화학공학소재연구정보센터
Biotechnology and Bioengineering, Vol.67, No.1, 61-71, 2000
The effect of inoculum density and conditioned medium on the production of ajmalicine and catharanthine from immobilized Catharanthus roseus cells
The effect of the cell-inoculum size and the addition of conditioned medium on ajmalicine and catharanthine production were studied using immobilized Catharanthus roseus cells. Higher specific-uptake rates of ammonium, nitrate, and sugars were observed in the low-inoculum-density cultures (50 g FW/L) compared to the high-inoculum-density cultures (100 g FW/L). Alkaloid production was not correlated with the exhaustion of a particular nutrient from the medium. The high-inoculum-density cultures produced higher ajmalicine concentrations throughout the experiment. Catharanthine production was similar between the two inoculum-density cultures. The addition of conditioned medium to MS-production medium dramatically improved the production of ajmalicine and catharanthine. The addition of conditioned medium enhanced ajmalicine production from immobilized Catharanthus roseus cultures on day 15 by at least two- to fourfold compared to media without the conditioning factors.

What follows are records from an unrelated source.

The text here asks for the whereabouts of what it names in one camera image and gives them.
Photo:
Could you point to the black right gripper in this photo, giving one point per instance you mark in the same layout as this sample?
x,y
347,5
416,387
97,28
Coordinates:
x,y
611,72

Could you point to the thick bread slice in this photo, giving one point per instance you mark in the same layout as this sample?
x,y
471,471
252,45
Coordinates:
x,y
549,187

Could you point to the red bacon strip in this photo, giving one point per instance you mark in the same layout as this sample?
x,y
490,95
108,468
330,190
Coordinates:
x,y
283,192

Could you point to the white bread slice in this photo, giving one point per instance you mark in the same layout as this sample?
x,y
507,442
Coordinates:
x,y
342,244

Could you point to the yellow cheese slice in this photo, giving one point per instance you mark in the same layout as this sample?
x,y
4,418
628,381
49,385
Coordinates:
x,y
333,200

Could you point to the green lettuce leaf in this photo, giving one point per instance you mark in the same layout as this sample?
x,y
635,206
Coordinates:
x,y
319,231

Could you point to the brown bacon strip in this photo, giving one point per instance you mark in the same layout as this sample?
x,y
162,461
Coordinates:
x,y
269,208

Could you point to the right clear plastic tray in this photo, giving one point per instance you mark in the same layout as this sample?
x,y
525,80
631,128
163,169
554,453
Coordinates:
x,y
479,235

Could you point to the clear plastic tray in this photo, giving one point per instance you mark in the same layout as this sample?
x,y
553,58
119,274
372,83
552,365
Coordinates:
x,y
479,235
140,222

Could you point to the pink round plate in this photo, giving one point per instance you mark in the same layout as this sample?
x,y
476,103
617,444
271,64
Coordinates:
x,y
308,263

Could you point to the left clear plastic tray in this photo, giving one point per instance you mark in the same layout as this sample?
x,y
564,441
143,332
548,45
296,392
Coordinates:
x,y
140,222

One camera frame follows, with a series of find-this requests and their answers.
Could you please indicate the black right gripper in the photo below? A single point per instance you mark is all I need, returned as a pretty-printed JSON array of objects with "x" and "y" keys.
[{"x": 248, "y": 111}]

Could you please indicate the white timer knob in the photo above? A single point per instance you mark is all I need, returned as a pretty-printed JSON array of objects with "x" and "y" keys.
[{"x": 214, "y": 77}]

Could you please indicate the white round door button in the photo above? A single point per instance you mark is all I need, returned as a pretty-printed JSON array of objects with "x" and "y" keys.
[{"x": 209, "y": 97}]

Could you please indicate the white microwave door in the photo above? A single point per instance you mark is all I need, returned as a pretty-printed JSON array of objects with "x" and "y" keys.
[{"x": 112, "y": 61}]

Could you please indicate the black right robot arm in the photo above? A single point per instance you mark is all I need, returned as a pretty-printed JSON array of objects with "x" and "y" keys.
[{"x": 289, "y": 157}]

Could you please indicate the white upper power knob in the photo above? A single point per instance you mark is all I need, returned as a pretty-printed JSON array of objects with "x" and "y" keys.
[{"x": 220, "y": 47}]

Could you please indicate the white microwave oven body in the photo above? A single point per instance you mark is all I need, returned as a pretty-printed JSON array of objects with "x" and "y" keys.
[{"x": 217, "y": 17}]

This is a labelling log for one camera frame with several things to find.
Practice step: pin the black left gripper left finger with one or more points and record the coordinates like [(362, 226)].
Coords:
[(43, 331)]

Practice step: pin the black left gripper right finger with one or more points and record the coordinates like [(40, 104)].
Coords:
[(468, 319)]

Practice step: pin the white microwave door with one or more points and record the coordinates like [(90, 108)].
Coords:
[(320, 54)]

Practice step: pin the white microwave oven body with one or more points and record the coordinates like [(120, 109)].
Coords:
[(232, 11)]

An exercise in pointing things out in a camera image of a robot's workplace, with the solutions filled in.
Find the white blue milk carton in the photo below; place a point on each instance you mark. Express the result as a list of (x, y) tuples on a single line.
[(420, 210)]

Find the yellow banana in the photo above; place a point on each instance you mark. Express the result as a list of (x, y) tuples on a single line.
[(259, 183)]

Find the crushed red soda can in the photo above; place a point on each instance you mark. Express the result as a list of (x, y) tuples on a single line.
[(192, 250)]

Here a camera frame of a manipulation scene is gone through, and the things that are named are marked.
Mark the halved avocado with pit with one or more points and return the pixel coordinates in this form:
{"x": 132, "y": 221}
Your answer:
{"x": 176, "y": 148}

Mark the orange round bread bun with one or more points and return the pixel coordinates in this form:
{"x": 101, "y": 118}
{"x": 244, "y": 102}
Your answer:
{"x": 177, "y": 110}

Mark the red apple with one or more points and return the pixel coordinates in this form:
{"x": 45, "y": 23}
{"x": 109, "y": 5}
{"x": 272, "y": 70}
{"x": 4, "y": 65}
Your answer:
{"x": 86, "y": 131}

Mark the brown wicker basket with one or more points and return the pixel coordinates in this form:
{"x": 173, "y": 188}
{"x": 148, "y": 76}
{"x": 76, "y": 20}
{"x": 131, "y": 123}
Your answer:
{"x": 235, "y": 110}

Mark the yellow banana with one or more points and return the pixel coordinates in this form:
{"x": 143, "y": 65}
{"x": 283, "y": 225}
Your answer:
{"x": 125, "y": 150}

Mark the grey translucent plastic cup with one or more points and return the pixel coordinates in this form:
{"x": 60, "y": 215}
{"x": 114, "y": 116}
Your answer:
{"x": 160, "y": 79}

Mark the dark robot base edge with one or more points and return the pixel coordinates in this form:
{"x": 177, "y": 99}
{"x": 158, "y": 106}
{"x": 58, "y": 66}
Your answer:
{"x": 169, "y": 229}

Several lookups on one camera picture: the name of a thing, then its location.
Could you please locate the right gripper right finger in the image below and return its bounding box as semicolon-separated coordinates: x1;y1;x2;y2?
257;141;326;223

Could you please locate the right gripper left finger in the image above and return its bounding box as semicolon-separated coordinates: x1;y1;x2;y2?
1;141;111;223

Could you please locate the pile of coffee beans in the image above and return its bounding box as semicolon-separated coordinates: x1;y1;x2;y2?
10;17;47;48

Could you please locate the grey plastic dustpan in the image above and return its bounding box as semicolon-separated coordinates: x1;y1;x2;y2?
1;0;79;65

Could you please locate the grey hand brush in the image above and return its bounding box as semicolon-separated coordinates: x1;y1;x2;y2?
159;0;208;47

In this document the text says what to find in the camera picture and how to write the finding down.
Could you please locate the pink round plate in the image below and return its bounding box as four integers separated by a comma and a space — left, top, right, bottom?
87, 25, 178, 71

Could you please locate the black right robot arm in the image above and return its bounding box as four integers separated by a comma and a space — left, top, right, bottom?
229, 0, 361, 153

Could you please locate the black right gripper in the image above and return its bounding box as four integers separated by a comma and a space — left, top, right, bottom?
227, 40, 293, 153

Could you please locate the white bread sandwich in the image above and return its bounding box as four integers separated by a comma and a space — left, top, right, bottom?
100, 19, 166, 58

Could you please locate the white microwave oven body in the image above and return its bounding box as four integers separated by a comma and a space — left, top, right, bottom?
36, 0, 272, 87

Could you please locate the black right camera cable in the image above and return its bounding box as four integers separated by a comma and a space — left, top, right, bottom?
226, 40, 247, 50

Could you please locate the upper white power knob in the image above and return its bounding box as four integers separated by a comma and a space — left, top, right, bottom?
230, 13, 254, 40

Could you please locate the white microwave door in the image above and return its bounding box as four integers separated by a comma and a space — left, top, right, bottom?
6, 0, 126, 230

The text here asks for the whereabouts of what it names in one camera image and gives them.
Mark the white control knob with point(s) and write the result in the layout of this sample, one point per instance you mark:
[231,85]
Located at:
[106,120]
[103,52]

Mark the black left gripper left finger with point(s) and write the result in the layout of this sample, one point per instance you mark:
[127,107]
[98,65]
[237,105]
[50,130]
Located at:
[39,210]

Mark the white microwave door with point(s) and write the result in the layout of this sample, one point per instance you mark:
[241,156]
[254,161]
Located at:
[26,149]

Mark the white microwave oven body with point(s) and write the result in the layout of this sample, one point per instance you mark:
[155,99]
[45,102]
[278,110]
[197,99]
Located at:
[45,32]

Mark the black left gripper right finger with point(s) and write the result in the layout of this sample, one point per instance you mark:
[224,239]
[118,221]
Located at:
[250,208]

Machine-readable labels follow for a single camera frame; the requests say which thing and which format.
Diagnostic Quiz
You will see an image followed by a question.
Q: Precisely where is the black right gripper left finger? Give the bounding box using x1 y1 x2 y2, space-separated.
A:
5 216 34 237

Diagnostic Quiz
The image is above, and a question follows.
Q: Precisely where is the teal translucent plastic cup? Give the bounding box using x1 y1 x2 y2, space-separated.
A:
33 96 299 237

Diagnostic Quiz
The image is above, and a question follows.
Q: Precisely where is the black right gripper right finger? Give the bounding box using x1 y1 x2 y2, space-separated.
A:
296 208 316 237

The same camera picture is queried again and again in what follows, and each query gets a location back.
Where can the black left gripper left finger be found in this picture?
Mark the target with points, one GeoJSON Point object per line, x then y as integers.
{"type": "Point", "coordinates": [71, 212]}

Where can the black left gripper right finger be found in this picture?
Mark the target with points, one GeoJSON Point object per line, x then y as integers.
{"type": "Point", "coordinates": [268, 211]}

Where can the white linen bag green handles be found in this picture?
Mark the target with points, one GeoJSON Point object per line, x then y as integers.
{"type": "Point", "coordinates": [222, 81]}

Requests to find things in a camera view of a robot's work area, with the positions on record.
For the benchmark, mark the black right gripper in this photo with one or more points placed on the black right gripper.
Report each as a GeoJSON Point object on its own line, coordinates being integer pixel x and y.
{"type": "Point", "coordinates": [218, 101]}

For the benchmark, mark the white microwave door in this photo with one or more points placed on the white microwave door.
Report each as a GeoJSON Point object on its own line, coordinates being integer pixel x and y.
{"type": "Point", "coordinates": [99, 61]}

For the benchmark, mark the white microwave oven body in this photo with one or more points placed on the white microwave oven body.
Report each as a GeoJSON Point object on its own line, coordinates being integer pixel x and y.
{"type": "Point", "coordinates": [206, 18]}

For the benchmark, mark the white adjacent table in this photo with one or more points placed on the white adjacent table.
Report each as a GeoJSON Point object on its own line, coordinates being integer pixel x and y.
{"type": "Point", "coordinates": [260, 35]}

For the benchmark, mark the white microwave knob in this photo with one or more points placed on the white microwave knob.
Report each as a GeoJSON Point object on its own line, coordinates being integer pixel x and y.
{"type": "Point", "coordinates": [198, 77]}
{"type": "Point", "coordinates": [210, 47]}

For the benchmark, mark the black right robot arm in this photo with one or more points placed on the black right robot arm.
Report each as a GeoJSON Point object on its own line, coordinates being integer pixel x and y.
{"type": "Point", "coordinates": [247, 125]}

Catharanthine production was increased by nearly fivefold in cultures with conditioned medium compared to those without conditioned medium. The enhancing effects of conditioned medium on alkaloid production were attributed to an unidentified factor produced and secreted by suspension cultures of C. roseus. The presence of conditioned medium also decreased the sucrose hydrolysis rate. The ajmalicine concentration in these immobilized cell cultures was found to be a function of the fresh-weight concentration, irrespective of the inoculum density or the culture medium. The medium choice and the inoculum density determined how rapidly fresh weight was accumulated and thus, how quickly ajmalicine was produced. Ajmalicine production correlated positively with fresh-weight concentration, but catharanthine production was not correlated with fresh-weight concentration. (C) 2000 John Wiley & Sons, Inc.